Community Engineering Corps (CECorps) is a partnership service program between Engineers Without Borders USA (EWB-USA), the American Society of Civil Engineers (ASCE), and the American Water Works Association (AWWA).
“Every community deserves reliable infrastructure – it’s key to the quality of people’s lives,” said Clare Haas Claveau, CECorps program director. “Unfortunately, many low-income communities miss out on vital infrastructure projects. The WIMBY campaign allows us to identify and engage interested volunteers from our member organizations and equip them to support communities otherwise unable to obtain engineering services. That’s the beauty of the WIMBY initiative; we unite people with a common desire to make a difference, improve infrastructure and hopefully set in motion a ripple effect.”
In the 2017 Infrastructure Report Card, ASCE evaluated and graded American infrastructure as poor and significantly deteriorated. “Infrastructure plays a vital role in the safety and well-being of every American, and ASCE’s 2017 Infrastructure Report Card gave the nation a D+ across sixteen categories. It is clear that many communities across our country have significant infrastructure needs,” said Melissa Prelewicz, director of member communities at ASCE and program engineer on the CECorps team.
“AWWA’s 2012 report, “Buried No Longer,” estimates it will cost about $1 trillion over the next 25 years to replace the drinking water infrastructure network in North America,” said Barb Martin, AWWA director of engineering and technical services. “The network spans an estimated 1 million miles, and small systems may face a steeper challenge ahead on water infrastructure replacement and repair when compared with their larger counterparts.”
Recent polling from POLITICO and Harvard T.H. Chan School of Public Health stated that 79 percent of Americans say it is extremely important to increase spending on our nation’s infrastructure.
Community Engineering Corps, celebrating its fifth year, is unique in advancing local infrastructure solutions by providing pro-bono engineering services in partnership with the communities that need it most.

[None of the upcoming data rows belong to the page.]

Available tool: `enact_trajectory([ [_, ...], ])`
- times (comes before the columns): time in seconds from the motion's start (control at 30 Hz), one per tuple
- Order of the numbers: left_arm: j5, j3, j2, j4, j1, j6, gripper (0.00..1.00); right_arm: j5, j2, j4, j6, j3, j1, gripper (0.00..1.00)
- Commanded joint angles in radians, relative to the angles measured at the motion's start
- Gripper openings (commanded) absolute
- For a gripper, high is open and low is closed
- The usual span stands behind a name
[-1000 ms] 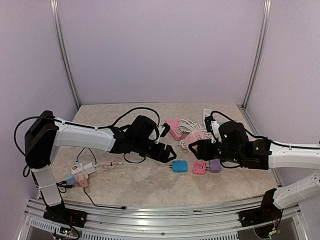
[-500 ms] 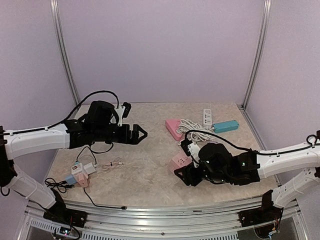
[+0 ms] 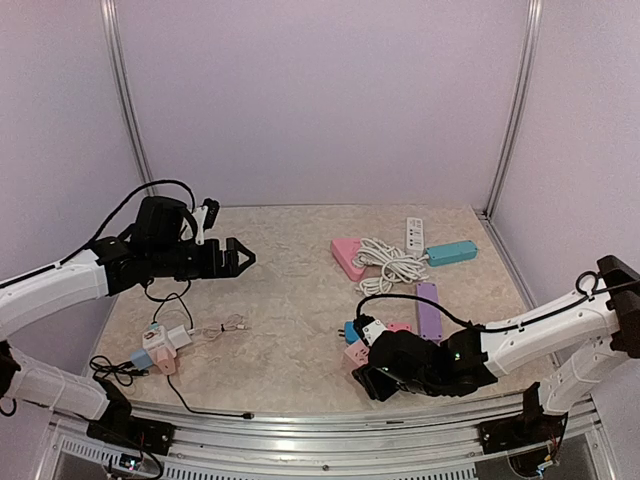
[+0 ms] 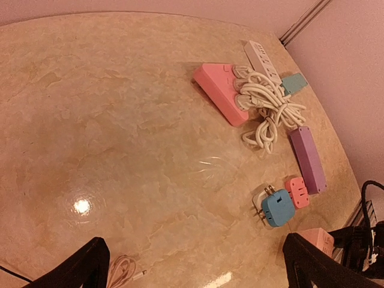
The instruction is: Pull the plug off the socket
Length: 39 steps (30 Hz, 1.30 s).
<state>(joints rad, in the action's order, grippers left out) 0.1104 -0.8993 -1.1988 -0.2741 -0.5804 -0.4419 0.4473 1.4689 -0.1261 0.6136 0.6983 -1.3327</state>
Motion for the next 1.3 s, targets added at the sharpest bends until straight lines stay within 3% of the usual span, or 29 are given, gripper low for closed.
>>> enact_trajectory([
  [0.0, 0.030, 0.029, 0.023, -0.040, 0.024, -0.006, 0.99, 0.102, 0.020, -0.028, 0.081, -0.023, -0.008, 0.00],
  [0.3, 0.030, 0.037, 0.027, -0.044, 0.039, -0.018, 0.99, 0.132, 0.092, -0.025, 0.118, -0.019, -0.006, 0.03],
  [0.47, 0.013, 0.037, 0.037, -0.061, 0.040, -0.018, 0.99, 0.152, 0.128, -0.049, 0.115, 0.013, 0.003, 0.12],
  [0.7, -0.005, 0.047, 0.051, -0.074, 0.045, -0.017, 0.99, 0.160, 0.128, -0.066, 0.109, 0.022, 0.005, 0.52],
  [0.93, -0.022, 0.048, 0.056, -0.090, 0.048, -0.021, 0.99, 0.147, 0.089, -0.050, 0.088, 0.024, 0.005, 0.86],
  [1.13, -0.036, 0.052, 0.073, -0.108, 0.055, -0.023, 0.99, 0.120, 0.035, -0.029, 0.052, 0.015, 0.006, 0.99],
  [1.27, -0.061, 0.054, 0.088, -0.134, 0.065, -0.034, 0.99, 0.115, -0.024, -0.030, 0.037, 0.015, 0.005, 1.00],
])
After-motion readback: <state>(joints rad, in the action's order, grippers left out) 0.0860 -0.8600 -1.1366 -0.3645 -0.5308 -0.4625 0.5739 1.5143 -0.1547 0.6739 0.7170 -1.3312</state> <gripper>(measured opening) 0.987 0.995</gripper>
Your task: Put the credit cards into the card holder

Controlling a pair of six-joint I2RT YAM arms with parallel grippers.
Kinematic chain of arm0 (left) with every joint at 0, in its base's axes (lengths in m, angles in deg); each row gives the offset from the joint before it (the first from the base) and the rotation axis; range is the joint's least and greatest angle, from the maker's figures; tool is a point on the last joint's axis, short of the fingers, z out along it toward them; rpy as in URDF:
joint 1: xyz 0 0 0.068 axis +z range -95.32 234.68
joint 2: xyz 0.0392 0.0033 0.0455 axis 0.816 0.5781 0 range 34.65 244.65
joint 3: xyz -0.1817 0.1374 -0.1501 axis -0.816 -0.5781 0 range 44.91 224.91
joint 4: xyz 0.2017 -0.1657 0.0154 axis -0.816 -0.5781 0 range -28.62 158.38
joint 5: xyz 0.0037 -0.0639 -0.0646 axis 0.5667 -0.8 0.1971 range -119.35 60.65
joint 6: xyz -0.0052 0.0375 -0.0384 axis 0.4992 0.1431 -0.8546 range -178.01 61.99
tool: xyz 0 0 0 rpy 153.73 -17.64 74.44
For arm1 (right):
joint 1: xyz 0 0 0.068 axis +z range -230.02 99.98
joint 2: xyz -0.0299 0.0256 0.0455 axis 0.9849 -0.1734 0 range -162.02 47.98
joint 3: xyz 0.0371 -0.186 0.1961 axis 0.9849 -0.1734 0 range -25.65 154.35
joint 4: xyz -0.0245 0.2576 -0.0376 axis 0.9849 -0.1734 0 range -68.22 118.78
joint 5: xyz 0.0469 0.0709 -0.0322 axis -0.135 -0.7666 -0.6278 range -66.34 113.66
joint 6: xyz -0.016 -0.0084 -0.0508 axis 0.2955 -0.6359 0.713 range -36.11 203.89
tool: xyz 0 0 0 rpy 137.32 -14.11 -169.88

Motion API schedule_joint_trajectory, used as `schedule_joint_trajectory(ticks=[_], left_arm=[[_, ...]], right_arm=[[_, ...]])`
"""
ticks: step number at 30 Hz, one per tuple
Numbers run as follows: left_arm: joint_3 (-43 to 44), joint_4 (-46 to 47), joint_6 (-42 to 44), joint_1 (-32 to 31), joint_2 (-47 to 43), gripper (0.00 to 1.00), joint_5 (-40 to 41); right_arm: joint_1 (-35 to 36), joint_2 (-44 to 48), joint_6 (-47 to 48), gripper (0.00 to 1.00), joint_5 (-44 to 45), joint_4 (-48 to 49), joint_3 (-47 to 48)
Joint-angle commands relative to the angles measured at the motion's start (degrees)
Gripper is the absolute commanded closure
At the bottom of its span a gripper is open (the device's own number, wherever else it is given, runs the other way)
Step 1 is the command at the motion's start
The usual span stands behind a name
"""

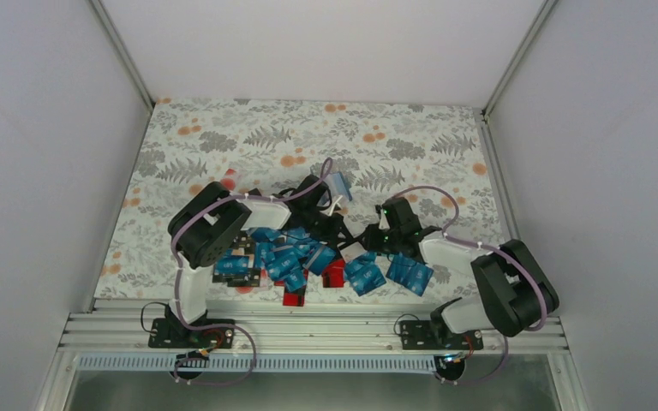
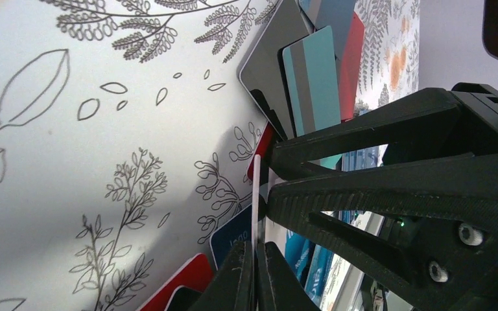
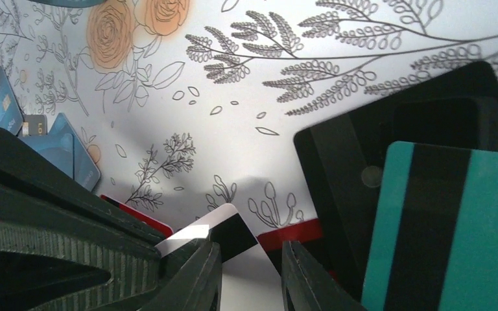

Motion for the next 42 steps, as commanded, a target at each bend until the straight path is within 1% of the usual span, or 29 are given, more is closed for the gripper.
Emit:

For instance, in Grover Hill, Ohio, the town’s collection system is rundown and overflows during storms, which results in sewer backups. Reluctant to raise sewer rates since so many residents are unable to pay, the town was facing many financial hardships. Through CECorps, AWWA’s Ohio Section dispatched a team of volunteers to Grover Hill, where most of the 400 residents are elderly, low-income, and unable to pay for engineering services. The team then produced a 348-page report outlining the technical issues and recommending corrective actions. Seeing the solutions needed, CECorps engineers donated hundreds of hours to the Grover Hills’ wastewater dilemma, paving the way to a grant award of $1M to begin implementation of recommended solutions.
Communities and engineers interested in participating in the WIMBY campaign can find more information on the CECorps’ website.
CECorps is a community-driven program, meaning our volunteers work alongside community members and partner nonprofits to design solutions to community-identified projects. Having community support is critical to success and community engagement is a key component of the CECorps program.
With generous funding from UEF, the WIMBY campaign will further CECorps’ outreach efforts, build its roster of volunteers, and serve more communities across the U.S. The campaign is designed to be collaborative and welcomes the participation of other engineering organizations.